Rose est l’une des restauratrices qui viennent tout juste de s’installer avec l’aide de son mari qui a payé ». Elle explique : « J’étais parmi les marchands du Champ-de-Mars pour qui M
Comme Rose, plusieurs marchands se vantent aujourd’hui d’avoir négocié un espace au Champ-de-Mars devenu depuis longtemps un marché public.
Le Champ-de-Mars et ses hontes
Un peu plus haut, c’est le spectacle d’un Champ-de-Mars perdu entre des rues non identifiées qu’on coupe à longueur de journée sans avertir les riverains. À ce tableau s’additionne la présence des câbles que des compagnies de télécommunication laissent trainer sur les trottoirs. Ici, des égouts à ciel ouvert, comme c’est le cas à l’angle de l’avenue Magny et de la rue Piquant ; là-bas, comme à côté du Musée du Panthéon national, d’autres se cachent sous des tas de fatras.
Sur cette place publique, gare à ceux qui rêvent d’évasion. Des dizaines de véhicules, portant l’écriteau « Auto-école », roulent au Champ-de-Mars et rendent toute balade peu sûre. Pourtant, un véhicule de police est posté en face du bureau d’ethnologie et assiste quotidiennement à ce dangereux défilé d’apprentis chauffeurs.
Comble d’ironie, le véhicule blindé de ces policiers a les roues crevées et ne se déplace pas.
Les chantiers oubliés Au haut du Champ-de-Mars, le Rex Théâtre porte mal le poids du temps et surtout le poids des millions décaissés au nom de sa rénovation.
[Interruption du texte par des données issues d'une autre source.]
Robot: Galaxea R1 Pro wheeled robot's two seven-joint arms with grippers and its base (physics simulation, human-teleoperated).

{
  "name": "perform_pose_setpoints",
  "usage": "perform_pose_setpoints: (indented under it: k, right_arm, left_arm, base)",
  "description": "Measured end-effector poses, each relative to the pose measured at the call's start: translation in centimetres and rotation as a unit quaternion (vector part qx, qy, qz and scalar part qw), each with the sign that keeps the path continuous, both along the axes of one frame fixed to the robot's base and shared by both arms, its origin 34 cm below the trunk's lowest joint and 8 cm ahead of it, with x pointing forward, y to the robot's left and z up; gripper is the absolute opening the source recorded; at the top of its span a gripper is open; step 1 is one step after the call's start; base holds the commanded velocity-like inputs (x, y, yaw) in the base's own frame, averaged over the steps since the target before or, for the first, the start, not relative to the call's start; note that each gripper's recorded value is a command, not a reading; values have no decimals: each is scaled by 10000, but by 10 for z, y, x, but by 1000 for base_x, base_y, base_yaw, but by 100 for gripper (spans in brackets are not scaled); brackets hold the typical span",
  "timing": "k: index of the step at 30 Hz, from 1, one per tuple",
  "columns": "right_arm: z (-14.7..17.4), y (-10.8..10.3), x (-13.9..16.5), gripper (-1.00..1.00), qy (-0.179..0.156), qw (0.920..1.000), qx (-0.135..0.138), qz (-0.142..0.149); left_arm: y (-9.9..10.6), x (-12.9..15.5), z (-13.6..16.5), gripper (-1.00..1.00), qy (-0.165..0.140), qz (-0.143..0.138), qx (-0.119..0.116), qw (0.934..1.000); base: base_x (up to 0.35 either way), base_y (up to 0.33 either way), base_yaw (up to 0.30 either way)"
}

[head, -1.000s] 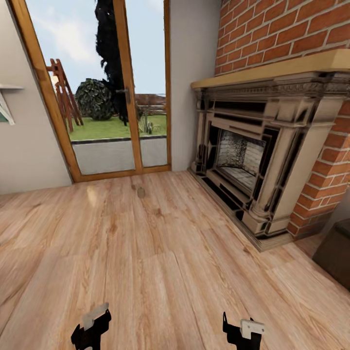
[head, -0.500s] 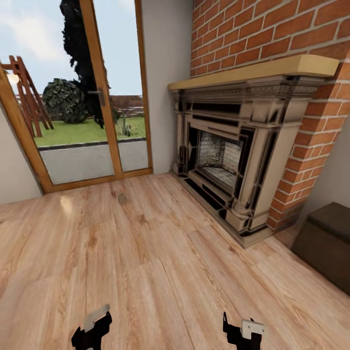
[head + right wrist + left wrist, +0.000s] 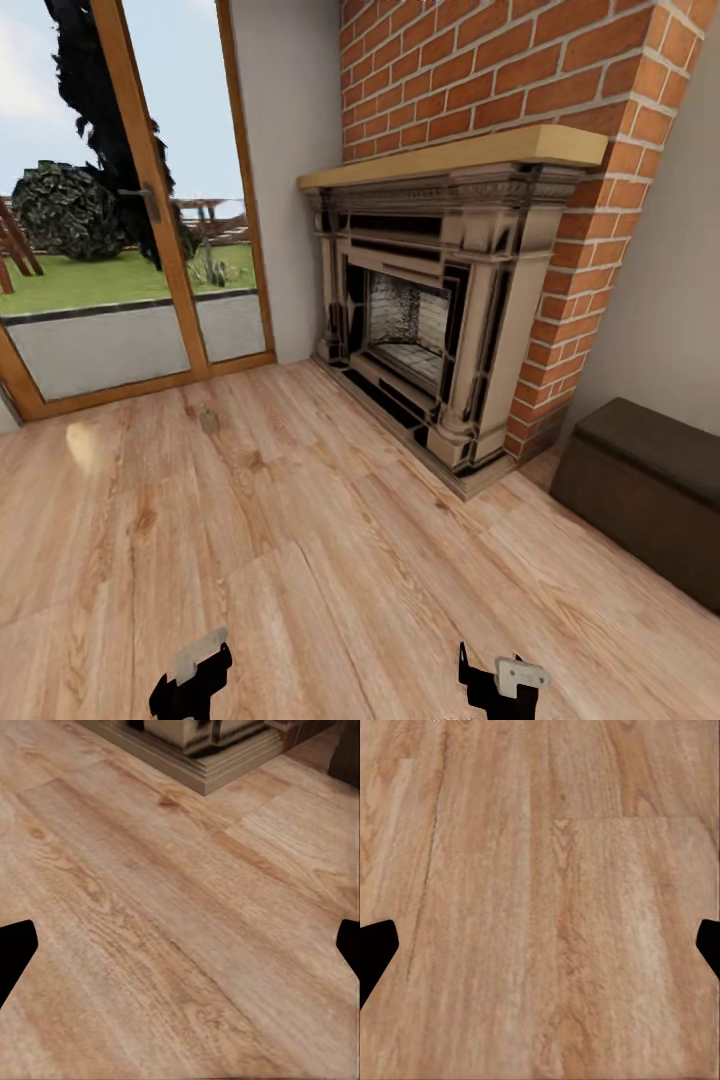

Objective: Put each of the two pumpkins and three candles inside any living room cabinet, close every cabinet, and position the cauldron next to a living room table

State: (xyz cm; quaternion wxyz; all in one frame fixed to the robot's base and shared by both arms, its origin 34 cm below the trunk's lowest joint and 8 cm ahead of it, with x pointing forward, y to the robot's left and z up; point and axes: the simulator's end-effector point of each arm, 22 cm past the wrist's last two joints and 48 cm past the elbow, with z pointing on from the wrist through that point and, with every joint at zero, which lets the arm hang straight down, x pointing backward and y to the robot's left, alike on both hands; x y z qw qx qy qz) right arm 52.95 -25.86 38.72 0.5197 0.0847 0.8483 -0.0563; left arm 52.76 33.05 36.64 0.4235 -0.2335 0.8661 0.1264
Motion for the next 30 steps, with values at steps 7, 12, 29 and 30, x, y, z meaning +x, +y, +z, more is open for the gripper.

Au dos de la place des artistes, le Quartier général des sapeurs-pompiers est l’un des bâtiments publics où l’on peut encore constater l’ampleur du séisme de 2010. Les murs et les poteaux portent encore les fissures du cataclysme. Dans le dortoir sans toilettes, 3 lits pour 6 personnes semblent avoir été jetés dans une salle où toutes les fenêtres sont cassées. La présence des visiteurs gène considérablement une secrétaire qui, à moitié cachée derrière une pile de cartons, tente d’uriner dans une bouteille en plastique au vu et au su d’une dizaine d’hommes en uniforme.
« Nous vivons dans
la crasse au beau milieu de la ville », clame un sapeur-pompier requérant l’anonymat.
Tout près du Palais, l’Hôpital de l’Université d’État d’Haïti patauge dans un processus de reconstruction qui ne dit pas sa date de finition. Dans le plus grand centre hospitalier du pays, on manque de tout et les malades en souffrent énormément.
Un peu plus loin, à l’École Normale supérieure (ENS) — le principal centre de formation des professeurs — on travaille encore sous des hangars, 10 ans après le séisme de 2010. Une situation qui révolte étudiants et professeurs.
L’École nationale des Arts (ENARTS) aussi se meurt non loin de la plus puissante autorité du pays, le président.
À la rue de la réunion, le spectacle d’un pays dirigé par des élites qui improvisent est palpable : sous les terrains rasés depuis l’ère Martelly pour la construction de la Cité administrative de Port-au-Prince, des familles construisent des niches faites de matériaux récupérés.
Jadis, Jean Marc payait un loyer dans cette zone. Après la démolition des maisons, lui et une dizaine d’autres intrépides ont choisi d’habiter sur les ruines. Aujourd’hui, il a carrément reconstruit sur l’espace et dirige son commerce comme pour concurrencer un projet d’État qui va à pas de tortue.